Court Opinion

ID: 5366242
Source: CourtListenerOpinion
Date Created: 2022-01-08 07:48:39.413214+00
Date Added: 2024-06-11T08:29:57.249354
License: Public Domain

Bliss, J.
(concurring). I vote to affirm both for the reasons stated by Judge Schenck and also for the following additional reasons:
Claimant and decedent were brothers, each of whom owned an undivided interest in the homestead property of their late father, and they and their families lived together in this homestead. Each paid some portion of the expenses of operating the household. Decedent and his son both worked along with claimant in the same partnership business. It was a mutually agreeable arrangement which continued over a long period of time. There was no contract or agreement between claimant and decedent with respect to the payment of board, nor is there any proof as to the value of such board. There is wholly lacking that clear and convincing proof which should be present to entitle this claimant to recover. We may not presume that there was an agreement under these circumstances. Indeed, the presumption, if any, is to the contrary.
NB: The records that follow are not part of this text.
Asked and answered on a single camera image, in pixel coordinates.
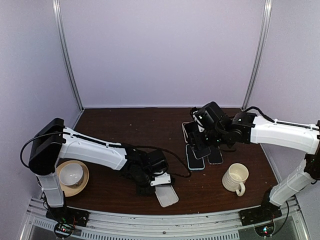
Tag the clear magsafe phone case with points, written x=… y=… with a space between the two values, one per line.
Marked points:
x=215 y=157

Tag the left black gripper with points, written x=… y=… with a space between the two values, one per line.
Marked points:
x=142 y=191

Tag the white bowl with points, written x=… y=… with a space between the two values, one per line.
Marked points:
x=71 y=174

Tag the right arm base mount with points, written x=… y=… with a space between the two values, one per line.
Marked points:
x=262 y=220

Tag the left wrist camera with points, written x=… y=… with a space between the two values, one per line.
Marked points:
x=164 y=179

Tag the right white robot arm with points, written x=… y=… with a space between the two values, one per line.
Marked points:
x=212 y=127

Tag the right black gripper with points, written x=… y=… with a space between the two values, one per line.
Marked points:
x=197 y=143

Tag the tan saucer plate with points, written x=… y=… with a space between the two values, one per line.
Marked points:
x=71 y=191

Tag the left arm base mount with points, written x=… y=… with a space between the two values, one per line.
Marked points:
x=67 y=225

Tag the purple phone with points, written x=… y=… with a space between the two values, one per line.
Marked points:
x=195 y=162
x=215 y=157

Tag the cream ribbed mug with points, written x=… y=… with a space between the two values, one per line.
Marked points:
x=235 y=178

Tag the left aluminium corner post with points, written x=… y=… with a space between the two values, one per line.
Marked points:
x=65 y=53

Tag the dark phone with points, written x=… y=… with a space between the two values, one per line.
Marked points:
x=187 y=130
x=201 y=153

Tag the light blue phone case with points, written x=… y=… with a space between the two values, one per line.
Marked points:
x=195 y=163

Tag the aluminium corner post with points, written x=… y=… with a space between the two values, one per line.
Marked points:
x=264 y=30
x=65 y=53

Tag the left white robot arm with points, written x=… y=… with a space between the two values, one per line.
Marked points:
x=57 y=141

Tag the right aluminium corner post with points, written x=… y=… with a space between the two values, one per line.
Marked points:
x=264 y=30
As to the account book of the claimant, there is no proof in this record that the entries were made in the regular course of business and that it was the regular course of such business to make such records at the times of the entries therein. Appellant contends, however, that the entries were competent as some sort of an admission by decedent against his own interest. Claimant’s wife testified that the decedent and her husband looked at the book. Even if we credit this testimony as being true (which I do not in view of this witness’ obvious interest and desire to color her testimony), a failure on the part of the decedent to protest did not constitute an admission of the correctness of the book entries. There was no duty on his part to protest. The wife’s testimony apparently referred only to the entries of payments. There is no proof as to when the entries of charges for board were made. But even if the book were properly admissible in evidence it would weaken rather than strengthen the claimant’s case. The first impression from an examination of these entries is that they were all made at the same time. They are so regular and uniform and identical in all respects that the entries themselves contradict the thought that they were made at different times. Thus their exclusion from evidence, even if erroneous, did not prejudice the claimant’s case.
This proof gives one the impression that this claim was an afterthought and that the claimant and his wife collaborated in its preparation. The surrogate quite correctly rejected it.